When the school bus stopped in front of our house a few days ago (thirty minutes late) to drop Cooper off from Summer School, I opened the front door and froze. There was Cooper, galloping full-steam-ahead, straight for the front door. Arms raised high above his head and hands flailing dramatically in the air, his face was contorted, and I do not possess the vocabulary to describe the sounds he was making. He made it through the door, threw off his backpack yelled for chicken, and ran to his room. It was there he discovered the mouse to his computer wasn't working.  He screamed with every fiber of his being for chicken. I will spare you the rest of the details, but suffice to say his reaction worsened before it improved.

I don't always think his reaction is so unusual. We all have times, sometimes frequently, when we react dramatically to change. We have seen that with recent current events in our society.

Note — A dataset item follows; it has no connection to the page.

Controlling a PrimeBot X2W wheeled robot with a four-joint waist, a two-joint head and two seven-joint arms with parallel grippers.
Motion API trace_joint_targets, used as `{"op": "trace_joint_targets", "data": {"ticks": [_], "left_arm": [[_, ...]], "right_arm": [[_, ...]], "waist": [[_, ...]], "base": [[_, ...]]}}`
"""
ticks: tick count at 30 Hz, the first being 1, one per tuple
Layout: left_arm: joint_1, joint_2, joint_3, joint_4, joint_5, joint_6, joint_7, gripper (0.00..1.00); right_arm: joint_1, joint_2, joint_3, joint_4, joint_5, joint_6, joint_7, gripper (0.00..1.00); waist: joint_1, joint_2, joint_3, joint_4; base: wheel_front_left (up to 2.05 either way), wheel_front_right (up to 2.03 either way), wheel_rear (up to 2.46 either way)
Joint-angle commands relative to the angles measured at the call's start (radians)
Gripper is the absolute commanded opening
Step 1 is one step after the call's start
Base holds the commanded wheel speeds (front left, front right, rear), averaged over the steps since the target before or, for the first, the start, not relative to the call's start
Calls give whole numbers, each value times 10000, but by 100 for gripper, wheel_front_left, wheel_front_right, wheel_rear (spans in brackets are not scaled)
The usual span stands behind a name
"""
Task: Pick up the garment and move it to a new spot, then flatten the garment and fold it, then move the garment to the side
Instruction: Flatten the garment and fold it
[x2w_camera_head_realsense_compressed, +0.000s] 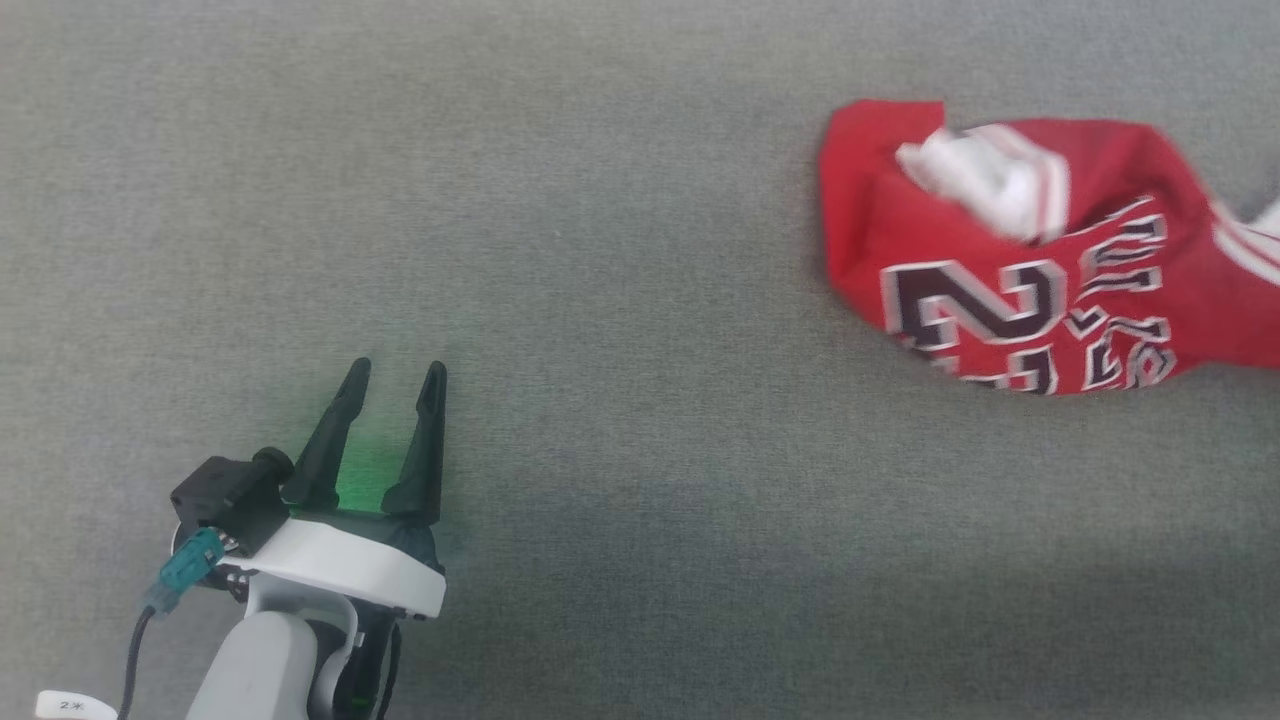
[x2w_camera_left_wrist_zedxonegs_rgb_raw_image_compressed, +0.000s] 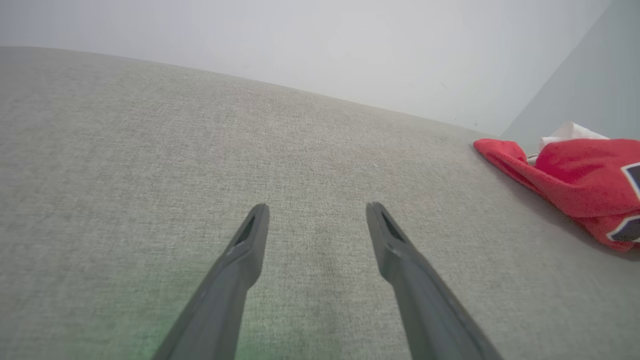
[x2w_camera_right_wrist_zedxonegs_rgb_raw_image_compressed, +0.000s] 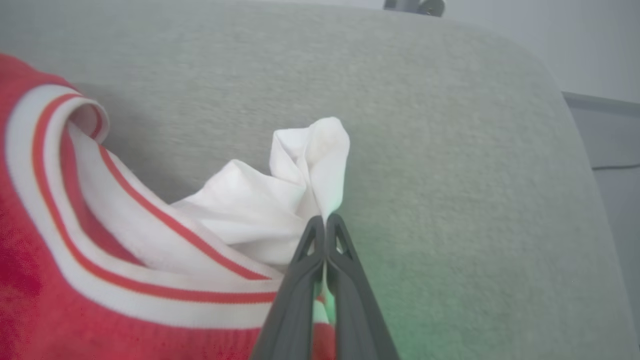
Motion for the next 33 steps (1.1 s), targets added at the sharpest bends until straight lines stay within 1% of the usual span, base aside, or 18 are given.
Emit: {"op": "trace_joint_targets", "data": {"ticks": [1,5,8,13,14,15,16,18,19,21,23,24,25,26,28,30,31,33], "left_arm": [[-47,57,-30,-34,-4,11,-48,100],[-133,154,-50,-58,-25,11,-48,100],[-182,214,-84,-49,-27,11,-48,100],[-292,401,-111,-24,-19,11,-48,100],[-338,435,-139,-73,-82,11,-48,100],[-388,541,-173,-115,-68,11,-48,100],[-428,662,-212,-147,-51,11,-48,100],[-590,1013,-369,-245,79,11,-48,100],[-871,1435,-624,-370,98,11,-48,100],[-1226,2064,-1000,-467,164,11,-48,100],[-1702,2732,-1512,-543,86,11,-48,100],[-2001,3072,-1854,-547,23,11,-48,100],[-2001,3072,-1854,-547,23,11,-48,100],[-2339,3380,-2247,-566,-170,11,22,100],[-3193,4105,-3086,-654,-441,11,488,100],[-4148,4631,-4180,-827,-909,11,1329,100],[-4735,4843,-4665,-902,-1124,10,1741,100],[-5812,5087,-5806,-1001,-1870,11,2809,100]], "right_arm": [[266,74,-249,345,94,-17,-233,0],[652,265,-876,1444,-20,-17,-676,0],[714,466,-1117,2114,-311,-17,-965,0],[631,1038,-1425,2413,-470,-14,-1389,0],[622,1126,-1504,2431,-496,-12,-1539,20],[660,1211,-1554,2430,-518,-14,-1685,71],[725,1252,-1604,2438,-558,-14,-1864,100],[881,1296,-1772,2461,-634,-14,-2349,100],[1016,1355,-1939,2393,-734,-14,-2911,100],[1129,1435,-2213,2142,-836,-14,-3354,100],[1316,1521,-2580,1636,-1083,-14,-3555,100],[1375,1571,-2976,1248,-1220,-14,-3592,100],[1375,1571,-2976,1248,-1220,-14,-3592,100],[1477,1676,-3551,686,-1395,-14,-3605,100],[2087,2155,-4722,-488,-1973,-14,-3590,100],[2878,2895,-5719,-1736,-2664,-14,-3579,100],[3188,3227,-6205,-2312,-3022,-14,-3577,100],[3796,4007,-6834,-3353,-3602,-11,-3586,100]], "waist": [[0,0,74,-92],[0,0,196,-229],[0,0,267,-315],[0,0,293,-513],[0,0,281,-553],[0,0,250,-609],[0,0,208,-671],[0,0,98,-798],[0,0,-1,-976],[0,0,-92,-1206],[0,0,-152,-1504],[0,0,-168,-1667],[0,0,-168,-1667],[0,0,-183,-1837],[0,0,-148,-2192],[0,0,-74,-2540],[0,0,-15,-2700],[0,0,116,-3034]], "base": [[0,0,0],[0,0,0],[0,0,0],[0,0,0],[0,0,0],[0,0,0],[0,0,0],[0,0,0],[0,0,0],[0,0,0],[0,0,0],[0,0,0],[0,0,0],[0,0,0],[0,0,0],[0,0,0],[0,0,0],[0,0,0]]}}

Food is Cooper's comfort. He eats for a variety of reasons, not just for hunger. That's not so unusual either. When he is stressed, it is calming and comforting and safe and predictable. He will demand, and on occasion even fight for, that comfort and stability.

When change comes, and it always does, we react. If the change brings anxiety and fear, we reach, and search for the familiar. We yell for stability and fight for safety in what we know.

My family has been through many changes the last few years. We have five children ranging in age from 9 to 22. They are experts at starting new schools. We moved from our lifelong home in Tennessee to Ohio. Our oldest daughter stayed behind, and this past year was married. We were only in Ohio for a year before we were moved again. We have now lived in the state of Arkansas for two years.

I have to say that before our family experienced these changes I don't know that I was so familiar with the verse at the beginning of this post, at least not in the same way I am now. I like to think that we have, as a family and individually, held tight to this verse and the promises of Jesus as change came and our world shifted.

It's not always easy to do, remembering that God is with us even in change and disruption.

As I reflected on Cooper's intense reaction to change, on his screaming with everything in him for chicken, for comfort, I realized something. I realized that's what we do, what we should do, what we try to do. So many times we have come through the door of change and with everything in us screamed for comfort, for stability...for Jesus. What we reached for, what we have held on to, was the comfort of his promise found in the words of that verse...we are not alone. My prayer is that we all know that the ultimate comfort and true stability in a world full of change is found in Jesus.

May we all come through the door screaming, with the urgency of my son needing chicken, for Jesus and for his promises and words of comfort.

Prayer: Heavenly Father, we are grateful for your promises, your patience and your provision. When we find ourselves in a world that is almost constantly changing around us and we cry out for comfort, for stability, may you quiet our hearts and minds so that we can focus on you and the words of your promises. Promises you have laid as a firm foundation will never change.

~Beth Clay 


  1. Oh, you've just wrote down my prayer. I feel you.

    1. Thank you, it is a daily struggle to stay focused sometimes. I am so thankful for finding a community of support and encouragement here!

  2. There is so much in those words, 'come through the door screaming... needing...'. The Father, our Abba (daddy) waits for us to come through the door needing him. Thanks, Beth.

    1. Thank you Donna for reading and I am so glad you found meaning in those words.